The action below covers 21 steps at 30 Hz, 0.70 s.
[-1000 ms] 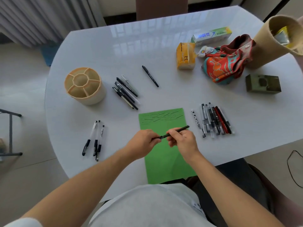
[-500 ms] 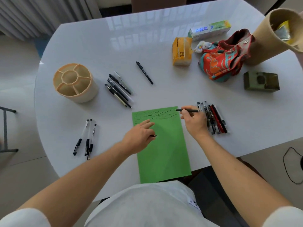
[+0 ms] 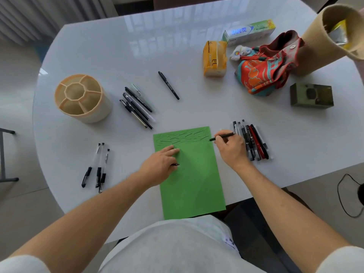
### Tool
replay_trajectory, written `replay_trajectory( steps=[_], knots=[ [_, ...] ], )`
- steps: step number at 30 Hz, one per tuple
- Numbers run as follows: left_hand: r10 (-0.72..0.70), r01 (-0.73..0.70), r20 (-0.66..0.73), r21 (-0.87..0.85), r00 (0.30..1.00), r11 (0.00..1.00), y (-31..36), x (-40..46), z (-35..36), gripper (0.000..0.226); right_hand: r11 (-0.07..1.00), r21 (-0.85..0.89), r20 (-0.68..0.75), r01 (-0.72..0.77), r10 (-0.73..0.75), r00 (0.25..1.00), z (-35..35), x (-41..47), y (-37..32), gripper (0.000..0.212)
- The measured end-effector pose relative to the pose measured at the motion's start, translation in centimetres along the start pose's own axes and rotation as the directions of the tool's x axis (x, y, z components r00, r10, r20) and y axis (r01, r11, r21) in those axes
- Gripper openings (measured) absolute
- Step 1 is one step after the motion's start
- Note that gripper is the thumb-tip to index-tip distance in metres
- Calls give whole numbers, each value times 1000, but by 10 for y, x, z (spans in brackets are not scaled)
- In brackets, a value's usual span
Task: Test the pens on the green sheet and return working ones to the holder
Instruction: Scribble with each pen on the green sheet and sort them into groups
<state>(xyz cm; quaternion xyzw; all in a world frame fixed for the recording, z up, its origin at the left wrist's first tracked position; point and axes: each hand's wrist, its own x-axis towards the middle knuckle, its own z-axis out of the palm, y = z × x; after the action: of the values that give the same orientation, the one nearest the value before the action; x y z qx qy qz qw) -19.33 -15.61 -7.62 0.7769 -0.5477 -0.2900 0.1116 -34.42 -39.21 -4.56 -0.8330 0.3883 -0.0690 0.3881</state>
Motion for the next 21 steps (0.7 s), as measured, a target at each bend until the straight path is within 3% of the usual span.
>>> replay_trajectory(
  steps=[4, 8, 12, 21],
  knots=[
    [-13, 13, 7, -45, 1000, 999, 2, 0, -5, 28, 944, 319, -97, -86, 122, 988, -5, -12, -8, 20],
    [-54, 39, -107, -135, 993, 990, 9, -2, -11, 28, 778, 604, 69, -177, 170, 983, -3, -33, -20, 9],
    [-81, 55, -132, -188, 988, 981, 16, -6, -17, 28, 719, 653, 196, -239, 144, 970, 10, -56, -30, 8],
    [-94, 74, -70, -243, 993, 967, 29, -16, -28, 22, 725, 629, 248, -279, 152, 957, 31, -71, -36, 6]
  ],
)
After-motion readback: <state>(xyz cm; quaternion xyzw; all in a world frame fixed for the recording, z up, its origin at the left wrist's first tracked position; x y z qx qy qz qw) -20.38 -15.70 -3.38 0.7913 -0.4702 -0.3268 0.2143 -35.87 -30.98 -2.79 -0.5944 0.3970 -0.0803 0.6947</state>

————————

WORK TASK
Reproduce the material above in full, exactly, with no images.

SOLUTION FOR THIS PROBLEM
The action below covers 21 steps at 30 Hz, 0.70 s.
[-1000 ms] 
[-500 ms] 
[+0 ms] 
### Tool
replay_trajectory, written `replay_trajectory( steps=[_], knots=[ [_, ...] ], )`
- steps: step number at 30 Hz, one per tuple
- Numbers run as follows: left_hand: r10 (-0.72..0.70), r01 (-0.73..0.70), r20 (-0.66..0.73), r21 (-0.87..0.85), r00 (0.30..1.00), r11 (0.00..1.00), y (-31..36), x (-40..46), z (-35..36), gripper (0.000..0.226); right_hand: r11 (-0.07..1.00), r21 (-0.85..0.89), r20 (-0.68..0.75), r01 (-0.72..0.77), r10 (-0.73..0.75), r00 (0.25..1.00), z (-35..35), x (-41..47), y (-37..32), gripper (0.000..0.212)
- The measured end-effector pose relative to the pose measured at the motion's start, translation in centimetres along the start pose's own axes and rotation as the directions of the tool's x axis (x, y, z components r00, r10, r20) and y axis (r01, r11, r21) in those axes
- Gripper openings (measured) absolute
- Step 1 is one step after the motion's start
- Note that gripper is the thumb-tip to index-tip distance in metres
- Calls give whole numbers, each value times 1000, but by 10 for y, x, z (spans in brackets are not scaled)
- In brackets, a value's usual span
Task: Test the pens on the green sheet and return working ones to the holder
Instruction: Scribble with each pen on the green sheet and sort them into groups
<state>(xyz cm; quaternion xyzw; all in a world frame fixed for the recording, z up, its origin at the left wrist's first tracked position; point and axes: each hand's wrist, its own x-axis towards the middle knuckle, its own z-axis out of the palm, y = z × x; after the action: of the values that give the same orientation, the one nearest the value before the action; x y z qx qy qz qw) -19.33 -15.61 -7.62 0.7769 -0.5477 -0.2900 0.1116 -34.42 -39.21 -4.56 -0.8330 0.3883 -0.0690 0.3881</state>
Motion for the next 21 steps (0.7 s), as measured, a target at each bend until the straight path is within 3% of the usual span.
>>> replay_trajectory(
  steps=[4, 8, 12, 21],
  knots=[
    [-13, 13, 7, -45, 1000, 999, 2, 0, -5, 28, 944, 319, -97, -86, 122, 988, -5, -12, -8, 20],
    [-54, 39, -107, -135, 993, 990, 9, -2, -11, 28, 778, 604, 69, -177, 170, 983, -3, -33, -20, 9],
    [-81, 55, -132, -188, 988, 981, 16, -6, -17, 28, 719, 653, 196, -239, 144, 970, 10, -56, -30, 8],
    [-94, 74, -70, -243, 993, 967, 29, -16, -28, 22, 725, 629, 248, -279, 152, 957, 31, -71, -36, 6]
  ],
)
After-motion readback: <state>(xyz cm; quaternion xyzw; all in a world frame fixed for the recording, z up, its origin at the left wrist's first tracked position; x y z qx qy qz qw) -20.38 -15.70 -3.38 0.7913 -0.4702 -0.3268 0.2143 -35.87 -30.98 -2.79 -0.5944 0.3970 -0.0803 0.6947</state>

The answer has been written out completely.